* _Problem details_:
Starting at the line below holding "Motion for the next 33" and stopping at the line holding "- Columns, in", print every line exactly, both ends included, and leave the rest out.

**** Provided entries

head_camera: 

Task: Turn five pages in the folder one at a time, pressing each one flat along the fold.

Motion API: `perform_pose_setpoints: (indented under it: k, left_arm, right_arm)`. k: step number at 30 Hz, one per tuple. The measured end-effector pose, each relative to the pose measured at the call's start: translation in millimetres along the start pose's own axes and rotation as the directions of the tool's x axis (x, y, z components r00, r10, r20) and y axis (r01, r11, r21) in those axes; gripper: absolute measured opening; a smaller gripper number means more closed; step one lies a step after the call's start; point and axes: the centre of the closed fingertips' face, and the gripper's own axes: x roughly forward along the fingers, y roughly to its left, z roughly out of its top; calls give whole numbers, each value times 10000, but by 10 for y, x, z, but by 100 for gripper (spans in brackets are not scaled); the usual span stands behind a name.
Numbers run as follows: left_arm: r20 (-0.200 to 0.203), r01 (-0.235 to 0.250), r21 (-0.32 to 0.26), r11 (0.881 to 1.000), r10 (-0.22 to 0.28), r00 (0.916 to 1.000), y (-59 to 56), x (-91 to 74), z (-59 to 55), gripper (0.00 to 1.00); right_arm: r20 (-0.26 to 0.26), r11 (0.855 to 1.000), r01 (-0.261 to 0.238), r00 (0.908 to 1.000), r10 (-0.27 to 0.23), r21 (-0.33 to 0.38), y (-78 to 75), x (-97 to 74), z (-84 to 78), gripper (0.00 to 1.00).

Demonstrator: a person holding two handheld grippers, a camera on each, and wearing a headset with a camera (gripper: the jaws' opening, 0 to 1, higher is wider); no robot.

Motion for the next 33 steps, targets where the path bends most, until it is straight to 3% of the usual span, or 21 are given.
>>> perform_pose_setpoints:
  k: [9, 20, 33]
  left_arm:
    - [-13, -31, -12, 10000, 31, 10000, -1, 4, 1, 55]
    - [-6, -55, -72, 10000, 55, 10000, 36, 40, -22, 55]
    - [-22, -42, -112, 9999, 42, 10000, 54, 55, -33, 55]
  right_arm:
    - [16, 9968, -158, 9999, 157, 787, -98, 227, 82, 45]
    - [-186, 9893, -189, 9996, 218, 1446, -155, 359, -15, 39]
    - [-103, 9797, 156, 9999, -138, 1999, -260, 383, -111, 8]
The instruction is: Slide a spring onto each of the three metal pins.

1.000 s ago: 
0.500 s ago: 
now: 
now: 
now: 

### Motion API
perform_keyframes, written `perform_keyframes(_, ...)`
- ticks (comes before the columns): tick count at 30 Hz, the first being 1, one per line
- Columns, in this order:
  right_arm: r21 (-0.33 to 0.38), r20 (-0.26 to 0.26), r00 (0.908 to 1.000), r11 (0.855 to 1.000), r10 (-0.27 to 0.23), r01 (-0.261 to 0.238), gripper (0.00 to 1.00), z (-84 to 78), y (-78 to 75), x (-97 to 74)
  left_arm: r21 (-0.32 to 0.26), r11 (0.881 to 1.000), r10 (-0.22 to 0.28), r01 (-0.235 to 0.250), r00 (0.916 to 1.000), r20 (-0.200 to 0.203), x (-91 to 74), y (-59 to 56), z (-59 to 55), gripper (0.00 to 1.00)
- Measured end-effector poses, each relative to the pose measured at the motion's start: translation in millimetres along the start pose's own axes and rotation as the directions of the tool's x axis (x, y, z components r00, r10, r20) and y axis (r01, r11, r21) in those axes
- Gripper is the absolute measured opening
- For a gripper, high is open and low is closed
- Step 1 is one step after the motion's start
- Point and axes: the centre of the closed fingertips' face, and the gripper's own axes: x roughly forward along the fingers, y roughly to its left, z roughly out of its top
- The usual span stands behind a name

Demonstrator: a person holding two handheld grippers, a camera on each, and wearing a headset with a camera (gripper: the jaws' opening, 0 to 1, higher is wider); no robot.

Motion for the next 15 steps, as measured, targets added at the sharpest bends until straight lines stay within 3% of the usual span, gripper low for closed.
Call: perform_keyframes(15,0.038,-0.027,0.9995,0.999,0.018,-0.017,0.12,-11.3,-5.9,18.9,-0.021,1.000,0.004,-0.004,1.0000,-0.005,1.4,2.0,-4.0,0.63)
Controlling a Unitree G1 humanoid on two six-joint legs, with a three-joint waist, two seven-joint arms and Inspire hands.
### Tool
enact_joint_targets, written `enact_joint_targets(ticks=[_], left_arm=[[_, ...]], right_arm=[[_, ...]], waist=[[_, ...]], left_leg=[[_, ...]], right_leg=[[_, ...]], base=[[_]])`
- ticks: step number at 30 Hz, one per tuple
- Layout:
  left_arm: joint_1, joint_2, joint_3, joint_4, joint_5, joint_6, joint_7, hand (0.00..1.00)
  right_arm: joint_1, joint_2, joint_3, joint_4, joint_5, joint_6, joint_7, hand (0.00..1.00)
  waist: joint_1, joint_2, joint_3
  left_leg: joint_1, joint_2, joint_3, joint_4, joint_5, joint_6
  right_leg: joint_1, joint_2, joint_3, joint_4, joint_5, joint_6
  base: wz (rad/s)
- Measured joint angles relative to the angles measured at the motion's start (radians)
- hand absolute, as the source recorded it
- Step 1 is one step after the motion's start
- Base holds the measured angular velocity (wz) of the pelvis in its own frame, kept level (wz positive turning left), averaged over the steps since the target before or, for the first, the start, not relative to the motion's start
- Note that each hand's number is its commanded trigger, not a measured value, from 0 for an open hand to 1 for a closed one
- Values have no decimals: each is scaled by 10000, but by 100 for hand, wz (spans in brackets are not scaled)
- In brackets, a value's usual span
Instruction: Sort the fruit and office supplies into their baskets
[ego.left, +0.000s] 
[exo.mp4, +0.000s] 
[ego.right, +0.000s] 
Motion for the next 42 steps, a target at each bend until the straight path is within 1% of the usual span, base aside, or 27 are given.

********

* _Reply to the exercise_:
Motion for the next 33 steps, targets where the path bends most, until it is straight to 3% of the usual span, or 21 are given.
>>> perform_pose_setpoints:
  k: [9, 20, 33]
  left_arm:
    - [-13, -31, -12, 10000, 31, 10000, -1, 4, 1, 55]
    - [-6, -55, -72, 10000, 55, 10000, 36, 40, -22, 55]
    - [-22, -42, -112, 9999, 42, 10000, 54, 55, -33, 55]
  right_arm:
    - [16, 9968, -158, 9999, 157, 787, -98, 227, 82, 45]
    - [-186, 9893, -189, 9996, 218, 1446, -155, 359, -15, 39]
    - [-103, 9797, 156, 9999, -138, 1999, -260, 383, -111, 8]
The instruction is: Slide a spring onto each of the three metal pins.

1.000 s ago: 
0.500 s ago: 
now: 
now: 
now: 

### Motion API
perform_keyframes, written `perform_keyframes(_, ...)`
- ticks (comes before the columns): tick count at 30 Hz, the first being 1, one per line
- Columns, in this order:

Nothing further is needed to complete the exercise.